§ Exercise objective:
Would you please transcribe the records below from the line with "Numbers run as" through their final line, exactly and with no other lines?

§ Task input:
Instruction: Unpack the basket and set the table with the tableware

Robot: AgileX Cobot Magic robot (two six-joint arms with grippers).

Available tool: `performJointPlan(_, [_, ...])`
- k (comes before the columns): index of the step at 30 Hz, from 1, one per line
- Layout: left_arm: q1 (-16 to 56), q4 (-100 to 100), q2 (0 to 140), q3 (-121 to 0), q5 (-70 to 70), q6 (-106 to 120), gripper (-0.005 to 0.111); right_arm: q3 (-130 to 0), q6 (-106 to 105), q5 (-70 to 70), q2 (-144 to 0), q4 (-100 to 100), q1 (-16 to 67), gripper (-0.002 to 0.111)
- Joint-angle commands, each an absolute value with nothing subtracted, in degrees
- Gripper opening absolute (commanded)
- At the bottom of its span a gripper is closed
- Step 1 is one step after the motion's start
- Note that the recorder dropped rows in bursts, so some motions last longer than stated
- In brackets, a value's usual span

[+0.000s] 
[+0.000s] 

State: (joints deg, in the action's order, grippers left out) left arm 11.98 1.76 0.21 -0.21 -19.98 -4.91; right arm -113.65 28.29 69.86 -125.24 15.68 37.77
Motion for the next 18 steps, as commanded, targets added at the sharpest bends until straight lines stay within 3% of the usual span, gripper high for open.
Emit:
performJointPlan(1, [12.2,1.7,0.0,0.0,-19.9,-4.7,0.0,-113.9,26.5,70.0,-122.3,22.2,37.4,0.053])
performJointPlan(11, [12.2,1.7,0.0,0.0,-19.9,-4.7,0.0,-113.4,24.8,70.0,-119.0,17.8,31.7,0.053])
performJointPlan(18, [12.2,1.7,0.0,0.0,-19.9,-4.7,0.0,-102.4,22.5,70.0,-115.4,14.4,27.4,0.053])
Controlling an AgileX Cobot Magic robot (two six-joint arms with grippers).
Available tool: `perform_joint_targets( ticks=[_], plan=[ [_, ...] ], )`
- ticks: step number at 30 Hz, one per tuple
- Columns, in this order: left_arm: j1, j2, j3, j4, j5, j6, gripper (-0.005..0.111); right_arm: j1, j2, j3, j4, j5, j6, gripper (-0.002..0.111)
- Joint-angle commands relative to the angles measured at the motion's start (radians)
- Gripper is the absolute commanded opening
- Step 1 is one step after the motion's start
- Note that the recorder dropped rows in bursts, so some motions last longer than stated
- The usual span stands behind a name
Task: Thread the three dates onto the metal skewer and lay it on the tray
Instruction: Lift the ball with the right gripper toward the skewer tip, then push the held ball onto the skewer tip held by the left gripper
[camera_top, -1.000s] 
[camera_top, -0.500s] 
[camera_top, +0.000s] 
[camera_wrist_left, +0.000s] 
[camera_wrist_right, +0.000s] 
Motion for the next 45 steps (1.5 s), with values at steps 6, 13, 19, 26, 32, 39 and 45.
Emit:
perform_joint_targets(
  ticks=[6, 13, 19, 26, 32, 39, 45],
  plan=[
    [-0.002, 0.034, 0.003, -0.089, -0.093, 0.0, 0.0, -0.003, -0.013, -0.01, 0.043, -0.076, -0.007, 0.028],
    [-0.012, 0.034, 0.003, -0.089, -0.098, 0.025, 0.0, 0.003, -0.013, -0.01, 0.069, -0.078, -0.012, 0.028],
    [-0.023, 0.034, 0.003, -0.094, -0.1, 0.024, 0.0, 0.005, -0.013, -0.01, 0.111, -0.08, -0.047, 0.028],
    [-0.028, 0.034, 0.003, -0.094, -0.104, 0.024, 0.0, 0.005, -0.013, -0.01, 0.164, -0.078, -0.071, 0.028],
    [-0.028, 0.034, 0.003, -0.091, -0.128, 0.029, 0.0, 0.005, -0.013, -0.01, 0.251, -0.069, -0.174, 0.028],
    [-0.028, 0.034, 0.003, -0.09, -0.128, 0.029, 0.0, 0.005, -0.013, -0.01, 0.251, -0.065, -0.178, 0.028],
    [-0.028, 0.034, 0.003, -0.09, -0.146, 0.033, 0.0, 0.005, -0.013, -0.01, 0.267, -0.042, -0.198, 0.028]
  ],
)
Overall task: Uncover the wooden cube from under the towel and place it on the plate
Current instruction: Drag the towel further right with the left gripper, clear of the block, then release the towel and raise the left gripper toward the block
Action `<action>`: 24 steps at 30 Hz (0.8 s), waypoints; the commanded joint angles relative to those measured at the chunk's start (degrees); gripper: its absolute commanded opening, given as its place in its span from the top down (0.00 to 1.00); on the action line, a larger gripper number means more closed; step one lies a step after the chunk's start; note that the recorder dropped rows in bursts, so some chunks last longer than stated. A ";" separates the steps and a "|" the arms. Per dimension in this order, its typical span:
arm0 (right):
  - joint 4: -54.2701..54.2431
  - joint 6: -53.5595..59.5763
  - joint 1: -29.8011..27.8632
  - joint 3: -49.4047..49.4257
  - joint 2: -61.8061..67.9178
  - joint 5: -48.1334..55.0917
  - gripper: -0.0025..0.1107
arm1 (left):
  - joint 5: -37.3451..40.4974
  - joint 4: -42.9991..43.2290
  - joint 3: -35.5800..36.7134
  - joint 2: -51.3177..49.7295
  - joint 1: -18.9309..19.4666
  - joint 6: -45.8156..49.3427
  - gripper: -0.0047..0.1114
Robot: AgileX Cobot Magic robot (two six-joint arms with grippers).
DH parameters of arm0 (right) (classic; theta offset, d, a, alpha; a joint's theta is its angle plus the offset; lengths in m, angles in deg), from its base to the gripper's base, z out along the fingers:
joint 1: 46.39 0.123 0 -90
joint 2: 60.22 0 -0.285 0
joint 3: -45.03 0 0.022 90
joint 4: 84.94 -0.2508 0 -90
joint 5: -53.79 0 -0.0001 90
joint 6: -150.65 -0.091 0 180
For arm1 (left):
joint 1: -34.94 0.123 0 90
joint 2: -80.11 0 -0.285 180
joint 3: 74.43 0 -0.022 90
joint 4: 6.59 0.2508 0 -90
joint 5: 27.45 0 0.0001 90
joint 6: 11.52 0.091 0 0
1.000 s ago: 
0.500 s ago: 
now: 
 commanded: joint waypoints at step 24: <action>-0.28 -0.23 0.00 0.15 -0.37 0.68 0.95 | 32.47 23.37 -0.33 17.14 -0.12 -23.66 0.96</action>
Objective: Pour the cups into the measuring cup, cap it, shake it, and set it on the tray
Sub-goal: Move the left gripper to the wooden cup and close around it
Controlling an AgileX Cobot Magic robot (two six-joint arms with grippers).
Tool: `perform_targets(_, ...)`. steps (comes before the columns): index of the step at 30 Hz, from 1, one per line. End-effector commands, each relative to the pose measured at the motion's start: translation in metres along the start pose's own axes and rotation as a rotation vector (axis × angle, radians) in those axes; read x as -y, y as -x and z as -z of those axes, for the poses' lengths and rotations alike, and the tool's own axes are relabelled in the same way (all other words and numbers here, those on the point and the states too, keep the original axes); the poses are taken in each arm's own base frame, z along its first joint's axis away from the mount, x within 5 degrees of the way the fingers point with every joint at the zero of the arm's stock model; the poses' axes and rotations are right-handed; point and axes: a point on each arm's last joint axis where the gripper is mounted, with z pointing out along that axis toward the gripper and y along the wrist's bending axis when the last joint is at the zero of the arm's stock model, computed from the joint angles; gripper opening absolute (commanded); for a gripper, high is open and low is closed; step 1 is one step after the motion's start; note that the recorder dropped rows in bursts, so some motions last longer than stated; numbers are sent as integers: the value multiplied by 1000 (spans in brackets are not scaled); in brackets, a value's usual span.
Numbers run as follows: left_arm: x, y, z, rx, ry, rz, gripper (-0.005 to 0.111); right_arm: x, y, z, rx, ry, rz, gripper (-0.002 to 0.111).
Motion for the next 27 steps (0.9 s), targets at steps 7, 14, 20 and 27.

§ Task result:
Numbers run as follows: left_arm: x, y, z, rx, ry, rz, gripper (-0.005 to 0.111); right_arm: x, y, z, rx, ry, rz, gripper (-0.002 to 0.111).
Motion for the next 27 steps (0.9 s), targets at steps 7, 14, 20 and 27.

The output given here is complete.